Skip to content

Lab 13 - Kubernetes Horizontal Pod Autoscaler

Overview

In this lab session we will check how to enable HPA and configure it for our use Case deployment. This week's tasks are:

  • Setup HPA
    • Install metrics server
    • Try out a simple HPA use case
    • Configure HPA for the use case microservices

Horizontal Pod Automatic Scaler

Horizontal Pod Automatic Scaler (HPA) was covered in Lecture 11. HPA is a Kubernetes controller that can be configured to track the performance of Workflows like Deployments and StatefulSets (by defining a HPA resource for them) and scales the number of their replicas based on chosen performance metric targets and scaling behaviour policies.

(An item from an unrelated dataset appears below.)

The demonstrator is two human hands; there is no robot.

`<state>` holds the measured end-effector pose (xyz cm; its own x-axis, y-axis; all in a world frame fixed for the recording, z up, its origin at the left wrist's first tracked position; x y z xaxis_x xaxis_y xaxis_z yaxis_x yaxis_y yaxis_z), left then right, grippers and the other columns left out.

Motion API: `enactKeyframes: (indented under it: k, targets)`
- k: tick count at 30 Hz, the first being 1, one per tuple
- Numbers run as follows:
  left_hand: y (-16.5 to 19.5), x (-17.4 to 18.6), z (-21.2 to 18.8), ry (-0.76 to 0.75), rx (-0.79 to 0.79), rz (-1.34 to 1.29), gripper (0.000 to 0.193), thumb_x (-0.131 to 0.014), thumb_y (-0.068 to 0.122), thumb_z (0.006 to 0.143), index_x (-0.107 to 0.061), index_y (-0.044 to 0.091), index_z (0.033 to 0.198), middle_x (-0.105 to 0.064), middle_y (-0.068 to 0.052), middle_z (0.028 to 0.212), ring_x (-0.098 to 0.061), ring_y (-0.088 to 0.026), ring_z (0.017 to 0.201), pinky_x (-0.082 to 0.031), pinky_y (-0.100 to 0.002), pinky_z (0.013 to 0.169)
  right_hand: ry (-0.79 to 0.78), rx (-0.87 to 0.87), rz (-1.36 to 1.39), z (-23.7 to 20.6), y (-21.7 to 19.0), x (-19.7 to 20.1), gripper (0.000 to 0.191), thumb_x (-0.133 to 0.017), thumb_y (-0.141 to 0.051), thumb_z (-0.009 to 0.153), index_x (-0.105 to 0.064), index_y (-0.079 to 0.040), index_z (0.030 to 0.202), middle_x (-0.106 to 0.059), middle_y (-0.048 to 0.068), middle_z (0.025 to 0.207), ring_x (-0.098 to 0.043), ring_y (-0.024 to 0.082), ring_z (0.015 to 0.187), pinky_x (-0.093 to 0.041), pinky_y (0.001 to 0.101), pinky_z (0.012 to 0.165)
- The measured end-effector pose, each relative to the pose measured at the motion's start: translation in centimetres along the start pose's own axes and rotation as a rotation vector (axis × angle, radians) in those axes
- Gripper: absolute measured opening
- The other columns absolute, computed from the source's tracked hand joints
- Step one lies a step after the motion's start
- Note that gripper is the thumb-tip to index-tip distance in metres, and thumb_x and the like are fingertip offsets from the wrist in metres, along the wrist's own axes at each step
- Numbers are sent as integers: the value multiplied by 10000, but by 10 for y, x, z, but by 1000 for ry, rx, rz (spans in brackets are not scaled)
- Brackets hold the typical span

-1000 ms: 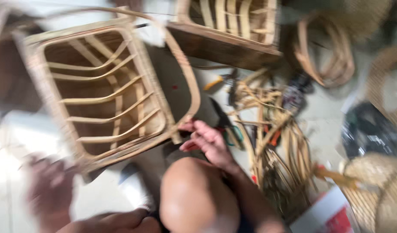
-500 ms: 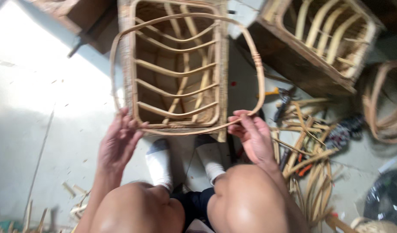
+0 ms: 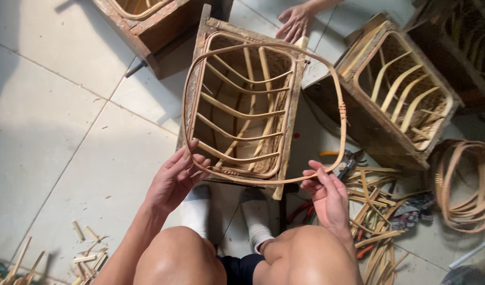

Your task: The person sits on the floor weaving thin bamboo strips into the rim of a wooden-framed basket, pressing strips into place and trimming them. They hammer strips to seat them, apply glue from a squeeze bottle along the rim, fit a curved bamboo hoop around the basket edge, and continue gluing and pressing the rim strips.

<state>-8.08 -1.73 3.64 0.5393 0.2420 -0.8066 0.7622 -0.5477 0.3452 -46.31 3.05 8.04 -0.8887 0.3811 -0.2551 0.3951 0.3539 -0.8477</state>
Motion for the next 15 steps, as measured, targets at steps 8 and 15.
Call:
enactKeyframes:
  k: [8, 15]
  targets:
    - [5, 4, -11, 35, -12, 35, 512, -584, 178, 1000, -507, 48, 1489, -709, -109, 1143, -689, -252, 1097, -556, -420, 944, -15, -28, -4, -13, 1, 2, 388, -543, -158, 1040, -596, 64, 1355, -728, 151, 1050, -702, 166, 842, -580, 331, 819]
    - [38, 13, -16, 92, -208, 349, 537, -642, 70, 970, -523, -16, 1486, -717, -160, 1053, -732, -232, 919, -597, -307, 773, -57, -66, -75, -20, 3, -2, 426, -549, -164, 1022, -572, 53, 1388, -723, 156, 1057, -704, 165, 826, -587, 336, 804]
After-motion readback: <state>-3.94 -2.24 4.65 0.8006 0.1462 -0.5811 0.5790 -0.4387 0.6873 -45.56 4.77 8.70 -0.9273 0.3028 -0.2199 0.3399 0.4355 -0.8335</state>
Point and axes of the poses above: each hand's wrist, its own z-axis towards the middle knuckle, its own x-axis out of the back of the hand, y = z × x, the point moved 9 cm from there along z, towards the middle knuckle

HPA architecture (Source: link )

HPA requires that Pod metrics are made available through metrics.k8s.io, custom.metrics.k8s.io, or external.metrics.k8s.io API. Usually this requires deploying a Metrics server, but we will use the Prometheus based monitoring to achieve this.

Learn more about HPA: https://kubernetes.io/docs/tasks/run-application/horizontal-pod-autoscale/

Configuring Monitoring

HPA needs access to Pod metrics to be able to decide when to scale the number of Pod replicas. Kubernetes Metrics server aggregates resource usage values exposed by the Kubelet and exposes them in the metrics.k8s.io API to be used for scaling.

Instead of installing Metrics Server, we will use our Prometheus monitoring setup. For his we will need to install a Prometheus adapter which is able to expose custom metrics and provide the same API as the Kubernetes Metrics Server would. We will use the prometheus-community/prometheus-adapter Helm Chart.

Complete

Export the default Helm values of the Prometheus adapter: helm show values prometheus-community/prometheus-adapter > adapter-all-values.yaml

Adjust the values inside the Yaml file. Change the prometheus.url value to correct service address in the prometheus namespace.

Also, uncomment all the lines in the resource: block. This will expose cpu and memory metrics for the HPA through the normal Kubernetes Metrics API metrics.k8s.io.

Install the prometheus-community/prometheus-adapter Helm chart. Set the version to 4.11.0, use prometheus namespace and use the prepared values file.

Verify

The metrics server will be deployed inside the kube-system namespace.

Verify that the mertics server Pod starts up properly.

You can then check that node and pod metrics are available through the API using the following command: kubectl get --raw /apis/metrics.k8s.io/v1beta1 | jq "."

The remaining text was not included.